Action item
Copy each line that includes the string "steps" from the material into your answer.

Material provided
*-*-*

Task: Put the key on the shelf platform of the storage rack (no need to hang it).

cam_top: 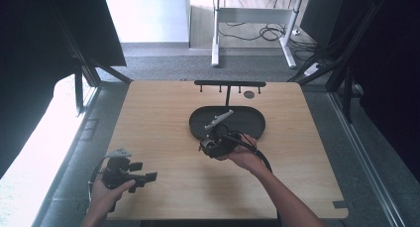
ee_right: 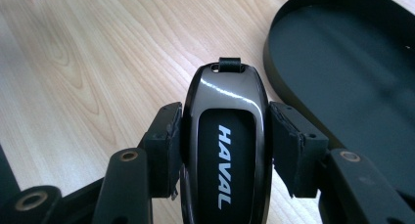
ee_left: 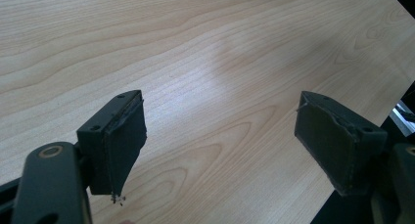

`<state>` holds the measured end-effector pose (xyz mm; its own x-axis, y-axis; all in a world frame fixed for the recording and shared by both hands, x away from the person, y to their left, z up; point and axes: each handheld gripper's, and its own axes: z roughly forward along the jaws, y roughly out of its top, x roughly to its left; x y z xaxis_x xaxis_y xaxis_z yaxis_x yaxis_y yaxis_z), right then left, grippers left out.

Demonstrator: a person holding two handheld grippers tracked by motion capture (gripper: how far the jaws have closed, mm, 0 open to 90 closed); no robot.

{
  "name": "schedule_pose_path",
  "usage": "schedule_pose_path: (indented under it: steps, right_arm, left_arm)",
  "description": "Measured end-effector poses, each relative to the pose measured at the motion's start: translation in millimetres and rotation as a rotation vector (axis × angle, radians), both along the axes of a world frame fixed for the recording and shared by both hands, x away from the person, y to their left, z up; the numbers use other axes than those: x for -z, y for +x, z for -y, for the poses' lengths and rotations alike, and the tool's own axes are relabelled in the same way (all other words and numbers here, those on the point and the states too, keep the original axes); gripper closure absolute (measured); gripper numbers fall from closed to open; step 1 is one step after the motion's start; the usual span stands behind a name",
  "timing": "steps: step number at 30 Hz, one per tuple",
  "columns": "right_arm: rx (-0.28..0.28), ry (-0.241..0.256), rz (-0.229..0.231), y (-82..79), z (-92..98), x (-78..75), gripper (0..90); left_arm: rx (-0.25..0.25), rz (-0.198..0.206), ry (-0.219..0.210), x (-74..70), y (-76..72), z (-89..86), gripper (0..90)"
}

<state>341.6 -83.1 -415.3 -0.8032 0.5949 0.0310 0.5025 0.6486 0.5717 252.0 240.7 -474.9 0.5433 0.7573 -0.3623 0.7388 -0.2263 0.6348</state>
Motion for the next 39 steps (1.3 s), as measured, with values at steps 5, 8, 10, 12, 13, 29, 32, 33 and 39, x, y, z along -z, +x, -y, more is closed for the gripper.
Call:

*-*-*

Answer to this problem
  "usage": "schedule_pose_path: (indented under it: steps, right_arm, left_arm)",
  "timing": "steps: step number at 30 Hz, one per tuple",
Motion for the next 39 steps (1.3 s), as measured, with values at steps 5, 8, 10, 12, 13, 29, 32, 33 and 39, x, y, z along -z, +x, -y, more is closed for the gripper.

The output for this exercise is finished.